By Heidi Evans / NEW YORK DAILY NEWS
Karen Dobner begged Paul to let ban of fake pot to come up for a vote, but never got a call back
Karen Dobner, whose son Max was killed after smoking synthetic marijuana, says Sen. Rand Paul (R.-Ky.) has 'blood on his hands' for holding up a bill that would ban fake pot.
The grieving mother of a teenager who was killed after smoking synthetic marijuana is filled with fury at the lone U.S. senator blocking a ban on the dangerous drug.
Karen Dobner told the Daily News she’s called Sen. Rand Paul (R-Ky.) 15 times to tell him about her son Max’s death last year — and to beg him to let the ban come up for a vote. She never got a call back.
“He’s got blood on his hands,” Dobner said.
Even as she mourns the loss of a boy she says was the perfect son before he naively tried iAroma or synthetic pot, Dobner is angry that Paul is putting his libertarian principles before the lives of young people.
And she says she won’t let him get away with killing a bill that the House of Representatives has already green-lighted and the majority of senators are ready to pass.
Paul put a hold on the bill — a prerogative any individual senator can exercise — three months ago. “I told his aides he cannot survive politically if he keeps stalling this. We will not let it go,” said Dobner, a mother of three from Aurora, Ill. “Anything else he does will be publicized by us. Every time somebody dies we will hold him accountable.”
Dobner started a foundation called To The Maximus to bring public attention to the emerging danger of synthetic drugs masquerading as “herbal” and “natural” highs.
She has also started a blog and newsletter to alert parents and teens to the unpredictable and harrowing effects of smoking or inhaling the chemically sprayed leaves.
On Wednesday, Paul told The News he might be willing to release his hold and allow a vote to proceed if there were some changes in the proposed legislation. “We are concerned about people being put in jail for 20 years for marijuana,” Paul said.
Max Dobner died June 14 after he bought a $12 packet of iAroma at the local mall.

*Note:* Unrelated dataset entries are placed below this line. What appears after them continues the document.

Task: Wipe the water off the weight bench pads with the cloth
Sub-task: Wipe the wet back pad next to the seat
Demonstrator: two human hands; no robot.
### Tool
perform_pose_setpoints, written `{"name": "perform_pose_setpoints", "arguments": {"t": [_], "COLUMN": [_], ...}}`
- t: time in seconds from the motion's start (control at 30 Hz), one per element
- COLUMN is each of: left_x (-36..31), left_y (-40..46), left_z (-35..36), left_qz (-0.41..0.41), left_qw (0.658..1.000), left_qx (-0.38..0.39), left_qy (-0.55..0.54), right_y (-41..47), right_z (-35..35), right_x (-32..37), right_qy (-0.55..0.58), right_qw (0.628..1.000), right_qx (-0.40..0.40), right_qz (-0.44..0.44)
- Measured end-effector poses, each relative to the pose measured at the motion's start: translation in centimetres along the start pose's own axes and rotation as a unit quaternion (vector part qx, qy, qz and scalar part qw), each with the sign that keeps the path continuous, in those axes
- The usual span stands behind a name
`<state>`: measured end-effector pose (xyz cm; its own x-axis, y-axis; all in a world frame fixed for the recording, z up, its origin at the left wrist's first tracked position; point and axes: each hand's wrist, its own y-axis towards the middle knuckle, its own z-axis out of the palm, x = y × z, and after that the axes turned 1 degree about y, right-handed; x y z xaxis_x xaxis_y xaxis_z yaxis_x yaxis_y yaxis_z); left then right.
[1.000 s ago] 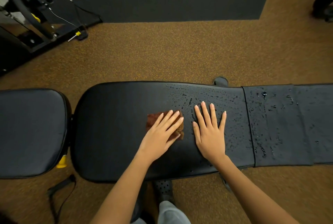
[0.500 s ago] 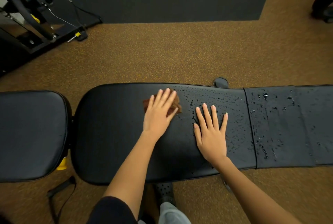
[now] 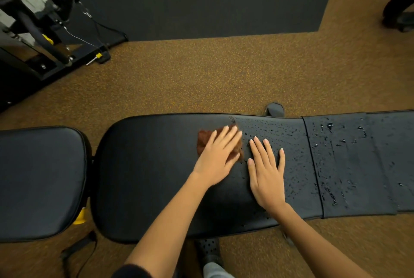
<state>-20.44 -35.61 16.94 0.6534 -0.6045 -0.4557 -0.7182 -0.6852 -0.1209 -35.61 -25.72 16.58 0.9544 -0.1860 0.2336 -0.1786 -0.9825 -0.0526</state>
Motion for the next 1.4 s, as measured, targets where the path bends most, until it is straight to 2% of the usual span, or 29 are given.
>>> {"name": "perform_pose_setpoints", "arguments": {"t": [0.07,0.13,0.23,0.33,0.47,0.57,0.7,0.8,0.87,0.97,1.1,1.2,1.27,1.4], "left_x": [0.1,1.0,1.7,0.6,-1.2,-1.4,-2.1,-2.6,-1.6,0.3,0.2,-1.7,-2.8,-4.8], "left_y": [-2.8,-4.6,-4.6,-1.6,3.8,6.1,3.2,-1.1,-2.8,-3.1,0.1,2.9,3.1,-0.6], "left_z": [0.6,0.9,0.6,-0.1,-0.9,-1.5,-0.8,0.8,1.1,0.6,-0.3,-0.4,-0.2,1.0], "left_qz": [0.033,0.024,-0.087,-0.206,-0.281,-0.232,-0.079,0.034,0.071,0.051,-0.095,-0.169,-0.152,-0.003], "left_qw": [0.999,0.999,0.995,0.978,0.954,0.968,0.997,0.998,0.995,0.996,0.995,0.985,0.988,1.000], "left_qx": [0.014,0.017,-0.003,-0.023,-0.033,0.000,0.015,0.039,0.055,0.030,0.000,-0.002,-0.001,0.027], "left_qy": [0.011,0.023,0.045,-0.015,-0.095,-0.094,-0.002,0.038,0.043,0.070,0.033,-0.019,-0.032,0.012], "right_y": [0.5,1.1,2.4,3.3,3.3,3.2,3.2,3.2,3.2,3.3,3.4,3.4,3.4,3.5], "right_z": [-0.5,-0.9,-1.4,-1.6,-1.5,-1.4,-1.4,-1.4,-1.5,-1.7,-1.7,-1.6,-1.6,-1.7], "right_x": [-0.5,-1.4,-2.7,-3.4,-3.5,-3.2,-3.8,-3.9,-3.8,-3.8,-3.7,-3.4,-3.4,-3.5], "right_qy": [0.005,-0.012,-0.045,-0.064,-0.067,-0.058,-0.049,-0.037,-0.030,-0.033,-0.037,-0.039,-0.038,-0.041], "right_qw": [1.000,1.000,0.999,0.998,0.998,0.998,0.999,0.999,0.999,0.999,0.999,0.999,0.999,0.999], "right_qx": [-0.004,-0.001,-0.002,0.010,0.018,0.017,0.015,0.011,0.010,0.013,0.016,0.014,0.017,0.030], "right_qz": [0.001,-0.005,0.008,0.002,-0.011,-0.008,-0.017,-0.018,-0.017,-0.020,-0.017,-0.010,-0.009,-0.012]}}
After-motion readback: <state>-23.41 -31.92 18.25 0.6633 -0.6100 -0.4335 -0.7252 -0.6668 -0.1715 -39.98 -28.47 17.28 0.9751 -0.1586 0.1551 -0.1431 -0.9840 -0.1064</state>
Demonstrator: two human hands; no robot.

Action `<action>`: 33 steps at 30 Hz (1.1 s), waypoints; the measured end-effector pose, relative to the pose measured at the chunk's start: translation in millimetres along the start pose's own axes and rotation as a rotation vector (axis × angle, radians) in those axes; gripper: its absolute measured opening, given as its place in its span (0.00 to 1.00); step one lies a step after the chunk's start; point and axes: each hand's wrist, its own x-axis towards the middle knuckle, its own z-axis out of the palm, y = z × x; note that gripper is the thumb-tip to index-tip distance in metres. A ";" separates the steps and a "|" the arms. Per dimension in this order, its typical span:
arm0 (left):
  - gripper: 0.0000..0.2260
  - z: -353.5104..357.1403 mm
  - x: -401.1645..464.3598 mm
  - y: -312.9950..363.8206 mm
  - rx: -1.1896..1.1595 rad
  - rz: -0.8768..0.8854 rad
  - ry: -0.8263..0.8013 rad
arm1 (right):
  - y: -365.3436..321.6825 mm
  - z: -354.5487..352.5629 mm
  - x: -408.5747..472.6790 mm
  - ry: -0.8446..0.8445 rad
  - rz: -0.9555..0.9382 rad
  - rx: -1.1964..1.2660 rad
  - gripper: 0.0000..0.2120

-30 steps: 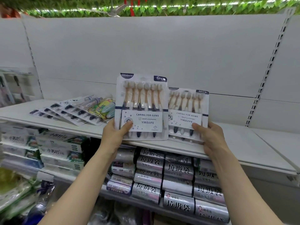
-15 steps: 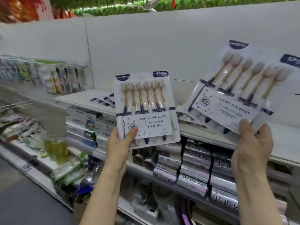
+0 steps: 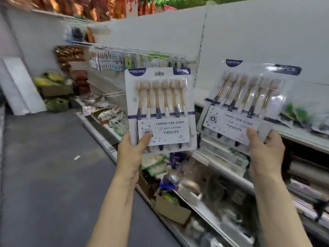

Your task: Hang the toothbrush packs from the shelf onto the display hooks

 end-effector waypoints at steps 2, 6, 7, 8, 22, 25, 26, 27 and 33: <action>0.16 -40.0 12.8 3.5 0.009 -0.004 0.072 | 6.5 43.3 -13.6 -0.071 0.024 0.014 0.07; 0.24 -101.2 42.0 6.4 0.000 -0.015 0.181 | 23.0 119.1 -30.9 -0.167 0.082 0.029 0.12; 0.21 -114.4 52.3 4.1 -0.003 -0.012 0.200 | 27.1 137.5 -32.0 -0.190 0.087 0.033 0.12; 0.19 -127.6 63.2 0.9 -0.004 -0.013 0.217 | 31.1 156.9 -32.8 -0.210 0.089 0.036 0.11; 0.13 -310.8 351.0 5.4 0.083 0.084 0.379 | 120.1 544.9 8.0 -0.410 0.195 0.216 0.10; 0.16 -349.1 422.9 10.3 0.082 0.096 0.399 | 127.4 630.0 21.2 -0.420 0.195 0.226 0.11; 0.16 -361.5 442.5 10.1 0.080 0.098 0.402 | 131.0 656.8 23.1 -0.429 0.197 0.229 0.10; 0.16 -374.1 460.4 8.3 0.083 0.092 0.407 | 136.1 683.1 23.7 -0.441 0.200 0.225 0.10; 0.14 -467.1 568.6 -12.3 0.048 0.111 0.456 | 182.0 833.8 16.2 -0.486 0.177 0.195 0.08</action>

Within 15 minutes of smoking it, he phoned his older brother to say he was having a panic attack and was freaking out, his mother said.
Dobner, a college student, got into his 1999 Chrysler and drove 100 mph on neighborhood roads until he crashed into and destroyed a suburban home, the car lodged inside a baby’s empty bedroom.
He was pulled from the crash, dead from blunt head trauma. The autopsy found the signature chemicals used to make synthetic marijuana, his mother said.